Gopher tortoises in this study consumed nearly 2 dozen seeds of pineland croton (C. linearis). As mentioned earlier, this species is a pine rockland endemic plant that serves as the only known host plant for the federally endangered Florida leafwing (Anaea troglodyte floridalis) and Bartram's hairstreak (S. a. bartrami) butterflies (Salvato 2003; Salvato and Salvato 2010). The conservation implications of gopher tortoises dispersing the seeds of this ecologically significant plant could be substantial if future research reveals an increase in dispersal distance and/or germination rates of C. linearis seeds after passing through the tortoise gut. Any findings that would suggest such outcomes would further support the notion that effective seed dispersal may be an additional keystone attribute that gopher tortoises exhibit (Schupp et al. 2010) in addition to their ecosystem-engineering burrow-making behavior in the pine rocklands. Because the Richmond Tract is considered the most suitable site for introductions of Florida leafwing butterflies (Possley et al. 2016), we believe that further research into potential tritrophic interactions of gopher tortoises, host plants, and the butterflies they support is warranted since we found multiple C. linearis seeds in their scats.

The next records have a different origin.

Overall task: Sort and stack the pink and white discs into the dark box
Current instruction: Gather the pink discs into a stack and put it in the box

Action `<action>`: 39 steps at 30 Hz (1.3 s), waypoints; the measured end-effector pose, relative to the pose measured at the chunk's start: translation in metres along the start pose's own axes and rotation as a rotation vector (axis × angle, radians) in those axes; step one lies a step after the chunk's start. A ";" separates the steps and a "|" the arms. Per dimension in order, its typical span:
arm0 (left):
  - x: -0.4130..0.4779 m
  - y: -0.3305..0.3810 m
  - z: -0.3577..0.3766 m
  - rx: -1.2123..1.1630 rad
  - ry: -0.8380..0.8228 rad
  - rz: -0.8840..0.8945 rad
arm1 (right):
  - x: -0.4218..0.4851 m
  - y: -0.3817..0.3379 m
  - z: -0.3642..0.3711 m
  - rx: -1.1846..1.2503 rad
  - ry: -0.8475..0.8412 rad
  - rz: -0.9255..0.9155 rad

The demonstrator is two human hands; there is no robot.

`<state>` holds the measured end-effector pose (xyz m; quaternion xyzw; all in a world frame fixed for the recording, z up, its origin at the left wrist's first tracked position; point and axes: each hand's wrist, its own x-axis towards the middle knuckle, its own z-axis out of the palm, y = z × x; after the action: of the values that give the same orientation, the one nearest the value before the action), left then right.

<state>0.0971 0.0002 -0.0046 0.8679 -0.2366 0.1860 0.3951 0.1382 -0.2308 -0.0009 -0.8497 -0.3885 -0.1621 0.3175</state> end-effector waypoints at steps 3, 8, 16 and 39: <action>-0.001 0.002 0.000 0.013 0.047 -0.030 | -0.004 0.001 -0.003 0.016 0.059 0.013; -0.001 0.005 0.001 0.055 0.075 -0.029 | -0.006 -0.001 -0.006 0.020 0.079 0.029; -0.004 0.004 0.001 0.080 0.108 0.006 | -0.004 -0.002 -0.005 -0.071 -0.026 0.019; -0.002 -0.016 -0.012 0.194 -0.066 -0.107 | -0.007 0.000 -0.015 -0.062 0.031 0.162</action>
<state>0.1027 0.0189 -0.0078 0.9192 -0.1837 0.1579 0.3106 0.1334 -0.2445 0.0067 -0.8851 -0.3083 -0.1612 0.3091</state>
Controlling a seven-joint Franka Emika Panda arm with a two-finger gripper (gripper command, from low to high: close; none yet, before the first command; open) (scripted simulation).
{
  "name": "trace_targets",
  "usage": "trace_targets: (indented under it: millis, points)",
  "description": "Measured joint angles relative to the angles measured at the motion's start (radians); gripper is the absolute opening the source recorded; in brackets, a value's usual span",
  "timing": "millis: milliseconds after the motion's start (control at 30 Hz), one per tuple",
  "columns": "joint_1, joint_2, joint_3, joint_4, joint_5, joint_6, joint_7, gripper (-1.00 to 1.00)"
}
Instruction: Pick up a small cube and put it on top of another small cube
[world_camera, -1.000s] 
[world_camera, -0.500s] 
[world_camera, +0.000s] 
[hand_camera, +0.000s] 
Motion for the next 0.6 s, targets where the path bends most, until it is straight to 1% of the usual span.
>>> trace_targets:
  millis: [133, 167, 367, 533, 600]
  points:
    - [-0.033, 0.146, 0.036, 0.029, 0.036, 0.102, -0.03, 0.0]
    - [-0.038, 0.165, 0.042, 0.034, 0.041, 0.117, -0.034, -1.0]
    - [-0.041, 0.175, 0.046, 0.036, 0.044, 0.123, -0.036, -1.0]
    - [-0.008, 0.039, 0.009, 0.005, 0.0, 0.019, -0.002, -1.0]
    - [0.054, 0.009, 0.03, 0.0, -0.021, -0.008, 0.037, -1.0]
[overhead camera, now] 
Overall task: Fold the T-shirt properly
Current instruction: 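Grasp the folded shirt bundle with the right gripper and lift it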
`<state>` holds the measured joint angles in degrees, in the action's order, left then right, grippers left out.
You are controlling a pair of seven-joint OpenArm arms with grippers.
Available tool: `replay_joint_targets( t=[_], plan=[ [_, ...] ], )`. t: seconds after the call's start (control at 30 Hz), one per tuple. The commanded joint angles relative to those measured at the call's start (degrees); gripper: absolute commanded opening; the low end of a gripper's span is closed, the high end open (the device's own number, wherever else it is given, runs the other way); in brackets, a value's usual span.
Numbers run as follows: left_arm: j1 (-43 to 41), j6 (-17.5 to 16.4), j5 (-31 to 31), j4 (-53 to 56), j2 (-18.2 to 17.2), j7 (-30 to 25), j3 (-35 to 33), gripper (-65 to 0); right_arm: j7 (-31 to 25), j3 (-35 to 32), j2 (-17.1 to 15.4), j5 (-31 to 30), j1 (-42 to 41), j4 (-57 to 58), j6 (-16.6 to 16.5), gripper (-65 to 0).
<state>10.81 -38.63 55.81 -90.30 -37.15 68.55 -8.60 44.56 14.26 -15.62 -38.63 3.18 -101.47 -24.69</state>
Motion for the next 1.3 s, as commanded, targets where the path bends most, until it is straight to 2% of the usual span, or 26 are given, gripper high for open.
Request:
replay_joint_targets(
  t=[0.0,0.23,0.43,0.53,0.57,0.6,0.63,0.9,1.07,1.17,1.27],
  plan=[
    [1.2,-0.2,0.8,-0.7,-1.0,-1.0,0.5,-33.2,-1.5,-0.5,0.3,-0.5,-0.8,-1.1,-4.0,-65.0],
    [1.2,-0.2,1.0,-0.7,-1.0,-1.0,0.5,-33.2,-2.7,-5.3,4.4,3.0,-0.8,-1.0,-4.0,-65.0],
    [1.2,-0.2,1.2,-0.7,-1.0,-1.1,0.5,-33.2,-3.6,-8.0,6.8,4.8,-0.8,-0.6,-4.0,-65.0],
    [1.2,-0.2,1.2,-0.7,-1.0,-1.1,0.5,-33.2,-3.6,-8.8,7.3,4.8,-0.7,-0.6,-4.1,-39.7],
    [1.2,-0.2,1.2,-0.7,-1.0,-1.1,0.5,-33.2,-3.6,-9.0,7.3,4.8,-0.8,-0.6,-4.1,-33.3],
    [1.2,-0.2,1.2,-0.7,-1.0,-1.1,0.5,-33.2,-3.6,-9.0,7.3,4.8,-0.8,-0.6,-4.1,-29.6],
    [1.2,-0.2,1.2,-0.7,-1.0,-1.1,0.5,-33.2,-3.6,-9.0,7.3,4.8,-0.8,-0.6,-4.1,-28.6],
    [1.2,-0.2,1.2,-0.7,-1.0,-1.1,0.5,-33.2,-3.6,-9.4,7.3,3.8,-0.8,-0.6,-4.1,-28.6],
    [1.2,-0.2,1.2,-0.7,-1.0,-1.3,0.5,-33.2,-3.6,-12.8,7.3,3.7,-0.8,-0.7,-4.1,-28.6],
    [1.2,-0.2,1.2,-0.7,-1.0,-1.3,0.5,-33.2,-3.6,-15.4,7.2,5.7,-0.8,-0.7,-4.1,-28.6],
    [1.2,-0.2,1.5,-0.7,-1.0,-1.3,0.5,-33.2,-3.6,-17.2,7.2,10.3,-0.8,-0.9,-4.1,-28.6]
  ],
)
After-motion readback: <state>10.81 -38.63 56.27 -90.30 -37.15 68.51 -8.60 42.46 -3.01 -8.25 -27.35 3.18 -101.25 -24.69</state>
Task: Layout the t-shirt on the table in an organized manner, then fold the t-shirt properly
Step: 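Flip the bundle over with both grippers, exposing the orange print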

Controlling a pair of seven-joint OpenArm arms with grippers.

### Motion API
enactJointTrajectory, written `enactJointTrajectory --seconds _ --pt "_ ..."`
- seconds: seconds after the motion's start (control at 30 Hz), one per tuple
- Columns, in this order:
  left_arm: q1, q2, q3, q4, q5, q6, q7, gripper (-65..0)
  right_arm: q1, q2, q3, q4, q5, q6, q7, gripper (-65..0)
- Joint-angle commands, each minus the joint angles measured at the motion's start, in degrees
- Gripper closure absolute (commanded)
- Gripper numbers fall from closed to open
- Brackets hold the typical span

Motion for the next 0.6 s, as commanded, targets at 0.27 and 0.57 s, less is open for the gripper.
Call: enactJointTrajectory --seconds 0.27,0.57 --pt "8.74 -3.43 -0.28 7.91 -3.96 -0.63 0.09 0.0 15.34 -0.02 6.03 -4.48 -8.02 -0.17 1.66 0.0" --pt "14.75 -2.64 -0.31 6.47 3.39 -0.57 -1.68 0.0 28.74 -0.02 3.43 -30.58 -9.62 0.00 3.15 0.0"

Provided that gopher tortoises are absent from many of the pine rockland fragments of South Florida, better understanding the interconnectedness of this well-established keystone species with the pine rockland plant community could inform management decisions guided by the various ecological functions of the tortoises. At the time of this study, the most recent management plan for the Richmond Tract pine rocklands, where this gopher tortoise population resides, does not consider any influences of gopher tortoises on the plant community (Possley et al. 2018). Another site that contains pine rockland habitat along with resident gopher tortoise populations, the Deering Estate, does not even consider the tortoise populations in their management plan (Miami-Dade County Natural Areas Management Working Group 2004). Seed dispersal of threatened plant species by gopher tortoises could be an impetus for further research that could lead to increased protection of gopher tortoises—being a candidate for federal listing under the Endangered Species Act in the eastern portion of its range—as well as their consideration in pine rockland and butterfly conservation. Continuing research on the seed dispersal ecology of this tortoise is important in understanding not only keystone effects but also other inconspicuous mutualisms that it may be participating in within the nearly eradicated pine rocklands.